The BRWC Review: Heard

Heard still

By Orla Smith.

Blaring ambulance sirens set the tone for Heard, a London-based religious short that plays more like a music video, or one of those non-specific adverts that seem to only exist for the purpose of making you feel very, very bad.

The whole ordeal scored to one generically sad piece of music, it builds to a cacophony of over-egged crying and screaming, pitched to feel like an incessantly annoying ringing in your ears.

We’re presented with a series of tragic scenarios – a little boy covering his ears to drown out the sound of his arguing parents, a man living with a cancer that he refuses to medically address,  a woman who has lost a loved one to a car accident… At four minutes, the film only gives itself time to glance at each of their lives. Their suffering is reduced to a couple of shots each of crying, and just looking, y’know, sad – in a non-specific sort of way.

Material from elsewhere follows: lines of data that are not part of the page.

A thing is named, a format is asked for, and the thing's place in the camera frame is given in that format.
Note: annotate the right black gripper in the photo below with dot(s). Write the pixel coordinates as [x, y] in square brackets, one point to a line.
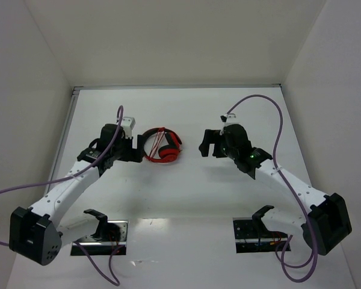
[213, 136]

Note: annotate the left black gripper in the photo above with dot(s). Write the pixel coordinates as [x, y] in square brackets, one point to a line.
[132, 149]

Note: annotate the red black headphones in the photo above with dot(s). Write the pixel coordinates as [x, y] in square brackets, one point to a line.
[166, 145]

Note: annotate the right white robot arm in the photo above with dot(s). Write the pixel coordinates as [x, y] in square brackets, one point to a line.
[323, 221]

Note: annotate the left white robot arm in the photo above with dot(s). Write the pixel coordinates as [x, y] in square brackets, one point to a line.
[37, 232]

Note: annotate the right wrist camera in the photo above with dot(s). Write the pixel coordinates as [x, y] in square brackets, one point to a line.
[229, 119]

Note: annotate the aluminium table edge rail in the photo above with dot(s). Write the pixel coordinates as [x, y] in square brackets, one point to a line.
[274, 91]

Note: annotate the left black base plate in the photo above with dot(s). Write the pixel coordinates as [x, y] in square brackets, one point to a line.
[115, 238]

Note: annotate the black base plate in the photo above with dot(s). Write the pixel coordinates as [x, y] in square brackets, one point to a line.
[115, 238]
[247, 239]

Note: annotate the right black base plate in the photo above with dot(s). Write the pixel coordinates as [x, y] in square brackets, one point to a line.
[247, 239]

But at least they’re pretty shots. Cinematographer Pete Coggan is the greatest asset that Heard has. He shoots the film in an unusually wide aspect ratio, both the interiors and the mountainous vistas stretching across the screen like pieces of ribbon.

//vimeo.com/221762106

But director Chris Smyth has no idea how to harness this powerful image-making. At one point, one of his actresses, mid-cry, whimpers out a strained ‘why’ into the distance. It’s one of the only pieces of dialogue in a very noisy film, and it rings shockingly hollow. The credits name these characters Fear, Anxiety and Loss, and I couldn’t think of anything more apt; these aren’t real people. They’re vague echoes of what real people are. They’re blurry reflection of fear, anxiety and loss. Naming them would be giving them too much credit.

The film’s ending attempts to add a touch of hope to its misery fest, but it’s hard to parse any meaning from it whatsoever. Heard begins and ends with two quotes that might clue its audience into what it’s trying to say.

The problem is, if you take away those bookends the actual film itself in no way supports their message. With those quotes, we know what the film wants us to take away: that ‘the cries of man echo into the heavens’. Without them? Well, I could only guess, but perhaps we’re being told that if you’re in pain, don’t worry! Some dude will take your stuff and leave it at the top of a mountain, and it’ll all be okay.